Each line of the data below holding the word "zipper" must be copied.

[Stored dataset items]

* * * * * * *

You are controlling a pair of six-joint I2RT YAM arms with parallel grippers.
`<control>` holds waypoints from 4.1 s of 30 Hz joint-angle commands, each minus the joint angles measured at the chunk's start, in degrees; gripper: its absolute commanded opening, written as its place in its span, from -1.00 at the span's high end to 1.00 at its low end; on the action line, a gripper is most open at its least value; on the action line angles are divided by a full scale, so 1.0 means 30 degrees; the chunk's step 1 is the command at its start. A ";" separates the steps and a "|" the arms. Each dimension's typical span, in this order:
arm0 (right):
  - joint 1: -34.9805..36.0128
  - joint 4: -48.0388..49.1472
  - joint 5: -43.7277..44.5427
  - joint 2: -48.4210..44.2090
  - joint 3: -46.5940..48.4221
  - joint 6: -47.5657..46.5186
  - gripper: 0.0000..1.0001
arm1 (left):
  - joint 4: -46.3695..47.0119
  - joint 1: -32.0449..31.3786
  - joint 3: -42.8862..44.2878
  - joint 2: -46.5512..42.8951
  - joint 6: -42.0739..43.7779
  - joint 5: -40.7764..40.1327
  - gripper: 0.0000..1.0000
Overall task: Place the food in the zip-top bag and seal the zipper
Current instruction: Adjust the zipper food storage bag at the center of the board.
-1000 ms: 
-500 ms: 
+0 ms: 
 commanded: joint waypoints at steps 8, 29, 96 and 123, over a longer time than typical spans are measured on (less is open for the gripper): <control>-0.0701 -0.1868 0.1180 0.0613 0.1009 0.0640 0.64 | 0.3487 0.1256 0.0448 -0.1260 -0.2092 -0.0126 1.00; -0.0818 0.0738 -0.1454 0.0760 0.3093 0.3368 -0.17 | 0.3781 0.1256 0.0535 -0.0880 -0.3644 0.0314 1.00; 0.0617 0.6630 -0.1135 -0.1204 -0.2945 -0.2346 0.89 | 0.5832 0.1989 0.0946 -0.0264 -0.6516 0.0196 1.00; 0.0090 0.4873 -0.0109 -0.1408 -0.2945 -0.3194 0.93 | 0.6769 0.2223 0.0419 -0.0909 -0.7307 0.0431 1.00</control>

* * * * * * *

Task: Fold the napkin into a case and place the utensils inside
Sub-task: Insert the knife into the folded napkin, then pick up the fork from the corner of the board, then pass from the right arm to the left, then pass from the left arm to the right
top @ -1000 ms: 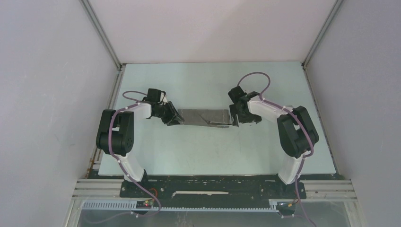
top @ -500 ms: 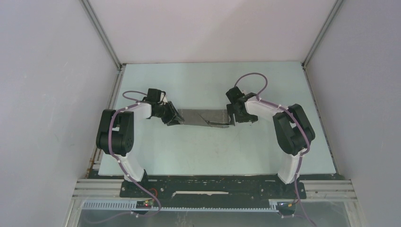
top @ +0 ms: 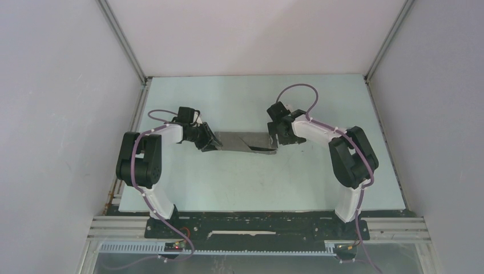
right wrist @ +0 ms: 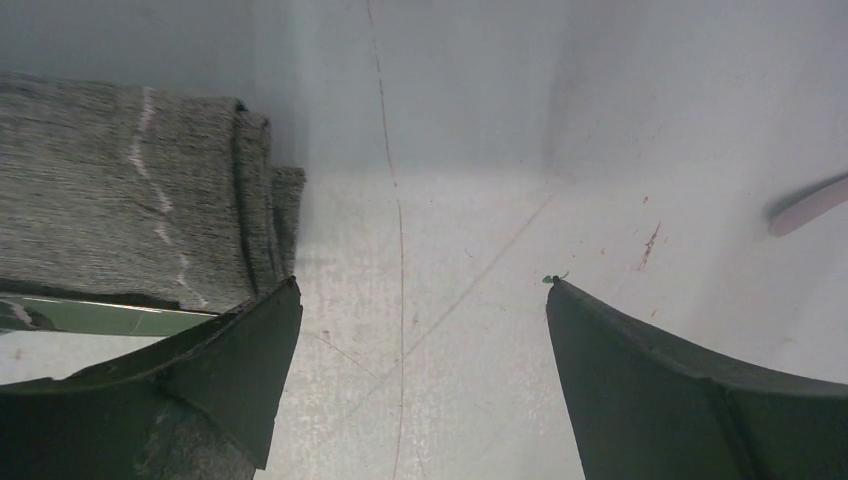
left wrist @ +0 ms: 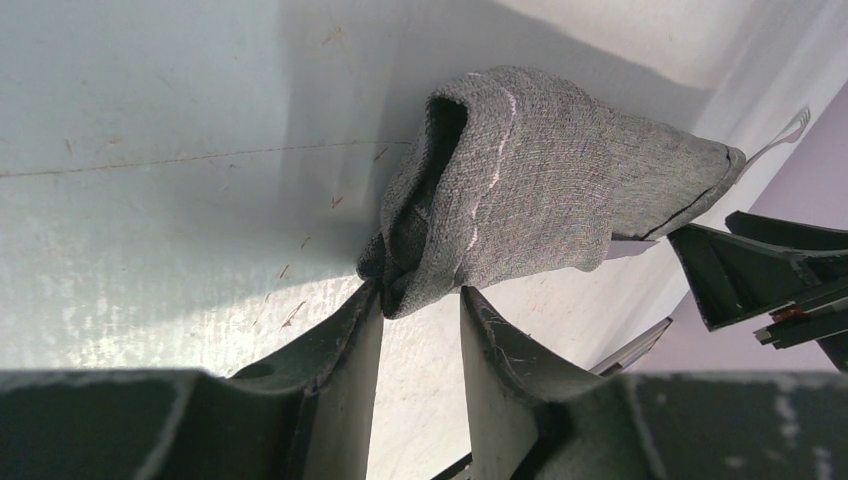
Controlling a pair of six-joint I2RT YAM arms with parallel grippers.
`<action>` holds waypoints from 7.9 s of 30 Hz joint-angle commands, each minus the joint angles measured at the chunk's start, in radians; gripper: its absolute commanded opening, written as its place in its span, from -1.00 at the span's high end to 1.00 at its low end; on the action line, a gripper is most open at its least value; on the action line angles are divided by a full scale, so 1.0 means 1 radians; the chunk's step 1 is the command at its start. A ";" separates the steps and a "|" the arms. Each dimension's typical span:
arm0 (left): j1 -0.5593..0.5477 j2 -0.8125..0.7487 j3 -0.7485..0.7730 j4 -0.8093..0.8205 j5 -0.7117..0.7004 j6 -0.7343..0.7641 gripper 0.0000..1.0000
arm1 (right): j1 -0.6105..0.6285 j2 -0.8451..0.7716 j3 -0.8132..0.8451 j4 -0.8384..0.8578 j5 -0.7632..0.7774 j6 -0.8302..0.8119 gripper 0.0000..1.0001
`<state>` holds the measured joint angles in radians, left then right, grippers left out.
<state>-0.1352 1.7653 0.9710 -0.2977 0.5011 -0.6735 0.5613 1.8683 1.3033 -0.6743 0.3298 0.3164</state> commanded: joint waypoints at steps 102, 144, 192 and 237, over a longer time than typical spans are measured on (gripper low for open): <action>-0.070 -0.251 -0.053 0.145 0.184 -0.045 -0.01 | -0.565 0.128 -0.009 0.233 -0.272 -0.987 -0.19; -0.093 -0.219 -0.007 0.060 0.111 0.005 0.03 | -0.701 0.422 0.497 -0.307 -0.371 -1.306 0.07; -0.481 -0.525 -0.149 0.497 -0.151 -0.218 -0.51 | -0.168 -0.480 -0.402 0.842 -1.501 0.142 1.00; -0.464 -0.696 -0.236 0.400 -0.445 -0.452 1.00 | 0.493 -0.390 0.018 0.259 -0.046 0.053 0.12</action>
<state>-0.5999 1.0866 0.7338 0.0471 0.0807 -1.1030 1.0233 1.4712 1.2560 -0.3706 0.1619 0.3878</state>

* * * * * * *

_YOUR SOLUTION_
Overall task: Place the food in the zip-top bag and seal the zipper
Current instruction: Adjust the zipper food storage bag at the center of the board.

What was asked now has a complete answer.